Gaussian Splatting - Gaussian Splatting

Posted by : on

Category : Deep_Learning

How to perform Gaussian Splatting?

The Gaussian Splatting Python scripts are provided in the original publication - 3D Gaussian Splatting for Real-Time Radiance Field Rendering. To use these scripts, you must first set up the required Python environment. While the setup may seem straightforward, I encountered several challenges during the process that I document here to help others avoid them.

The code was first published in 2023, and many dependencies are no longer readily available or compatible with the latest software versions. A common mistake I made was attempting to run it with the most up-to-date packages, which led to numerous incompatibility issues.

Hardware Specification

  • GPU: Nvidia GeForce RTX 4070, 8 GB VRAM
  • Driver version: 580.88
  • CUDA: 11.8
  • CPU: Intel i7-13620H
  • OS: Windows 11
  • RAM: 40 GB (Windows page file 60 GB)

Python and Package installation

I installed both Python 3.8 and 3.10, finding Python 3.10 generally more compatible with most packages since 3.8 is becoming obsolete. Most packages install smoothly as pre-compiled wheels, but some, especially CUDA-related custom modules in Gaussian Splatting, require local compilation.

Making sure the compilation tools are of the compatible version with these packages can be tricky.

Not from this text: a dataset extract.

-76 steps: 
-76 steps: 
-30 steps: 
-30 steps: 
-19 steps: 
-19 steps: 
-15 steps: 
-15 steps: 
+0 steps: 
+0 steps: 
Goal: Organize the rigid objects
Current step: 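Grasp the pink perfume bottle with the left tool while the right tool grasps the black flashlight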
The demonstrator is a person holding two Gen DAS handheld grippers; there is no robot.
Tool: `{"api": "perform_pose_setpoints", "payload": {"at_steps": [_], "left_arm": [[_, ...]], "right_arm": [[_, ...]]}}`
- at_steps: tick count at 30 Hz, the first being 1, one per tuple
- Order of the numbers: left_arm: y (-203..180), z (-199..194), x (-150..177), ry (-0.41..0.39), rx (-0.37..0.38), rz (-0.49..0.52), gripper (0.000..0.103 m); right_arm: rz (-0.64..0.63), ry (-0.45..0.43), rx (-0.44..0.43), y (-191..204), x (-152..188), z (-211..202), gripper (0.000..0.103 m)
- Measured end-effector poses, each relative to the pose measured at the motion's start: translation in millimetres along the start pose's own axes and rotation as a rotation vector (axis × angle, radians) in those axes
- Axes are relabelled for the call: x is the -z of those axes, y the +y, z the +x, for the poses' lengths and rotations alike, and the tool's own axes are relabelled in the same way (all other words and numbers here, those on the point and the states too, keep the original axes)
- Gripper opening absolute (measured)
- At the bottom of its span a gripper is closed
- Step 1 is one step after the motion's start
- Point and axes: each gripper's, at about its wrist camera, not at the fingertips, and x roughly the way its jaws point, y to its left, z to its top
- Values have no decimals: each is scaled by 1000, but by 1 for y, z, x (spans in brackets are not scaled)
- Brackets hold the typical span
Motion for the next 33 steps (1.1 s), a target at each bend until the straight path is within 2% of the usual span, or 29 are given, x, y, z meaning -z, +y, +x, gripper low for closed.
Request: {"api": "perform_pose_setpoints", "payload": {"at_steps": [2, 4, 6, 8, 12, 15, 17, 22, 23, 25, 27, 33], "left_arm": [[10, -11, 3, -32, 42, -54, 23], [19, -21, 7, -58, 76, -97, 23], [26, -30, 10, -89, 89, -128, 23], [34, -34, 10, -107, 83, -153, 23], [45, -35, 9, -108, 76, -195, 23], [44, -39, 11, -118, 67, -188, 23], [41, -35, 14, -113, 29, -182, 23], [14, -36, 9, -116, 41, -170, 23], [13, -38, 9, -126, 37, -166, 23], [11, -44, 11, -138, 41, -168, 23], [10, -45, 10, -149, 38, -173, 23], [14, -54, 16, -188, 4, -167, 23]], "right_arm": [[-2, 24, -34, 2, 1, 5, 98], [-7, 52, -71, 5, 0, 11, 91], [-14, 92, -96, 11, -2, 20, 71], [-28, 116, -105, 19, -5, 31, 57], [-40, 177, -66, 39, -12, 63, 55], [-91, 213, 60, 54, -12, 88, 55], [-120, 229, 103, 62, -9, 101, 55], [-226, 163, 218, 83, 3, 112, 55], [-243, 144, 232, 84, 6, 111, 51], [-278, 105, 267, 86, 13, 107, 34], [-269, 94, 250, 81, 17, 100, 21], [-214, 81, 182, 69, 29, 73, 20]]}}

Since most of the time, the authors would not have tested many cases and their success configuration may not be the same as what I have got. After many experiments by trial and error, I have worked out a solution as follows:

  • Microsoft Visual Studio Build Tools 2019 (v143 toolset):
    Avoid the latest Visual Studio versions like 17.14, which are not backward compatible.
  • Always compile from the VS x64 Native Tools Command Prompt to ensure the correct compiler is called.

With this setup, I could follow the official installation guides without issues.

Tips and Common Issues

Tips: If we use install torch and torch related packages on pip, it is likely that pip install the CPU-only version. So please visit Pytorch official website to get the CUDA-enabled version that is compatible for your device.

Watch out for: OMP: Error #15: Initializing libiomp5md.dll, but found libiomp5md.dll already initialized. OMP: Hint This means that multiple copies of the OpenMP runtime have been linked into the program. That is dangerous, since it can degrade performance or cause incorrect results. The best thing to do is to ensure that only a single OpenMP runtime is linked into the process, e.g. by avoiding static linking of the OpenMP runtime in any library. As an unsafe, unsupported, undocumented workaround you can set the environment variable KMP_DUPLICATE_LIB_OK=TRUE to allow the program to continue to execute, but that may cause crashes or silently produce incorrect results. For more information, please see http://www.intel.com/software/products/support/.

Crash and blue-screen

Initially, frequent crashes were blamed on Python or the packages. In hindsight, I have figured out the importance and usefulness of windows operating system event report feature. On many occasions, the system crashed due to mis-configured libraries and system settings. Of course, I had no idea at the beginning and mis-attributed the crash due to Python and its packages. After reinstalling Python and its packages, the situation showed no sign of any improvement. I then studied the event report features on windows to get a better understanding on what did occur right before a crash (Windows Event Viewer). The WINDGB tool was very useful because a dump file was generated to record the exact event and all the related programs or dll at that time right after the crash. WINDGB revealed the core issue - multiple CUDA versions installed on the system. I had installed and uninstalled different CUDA versions which corrupted Nvidia dll and caused several errors.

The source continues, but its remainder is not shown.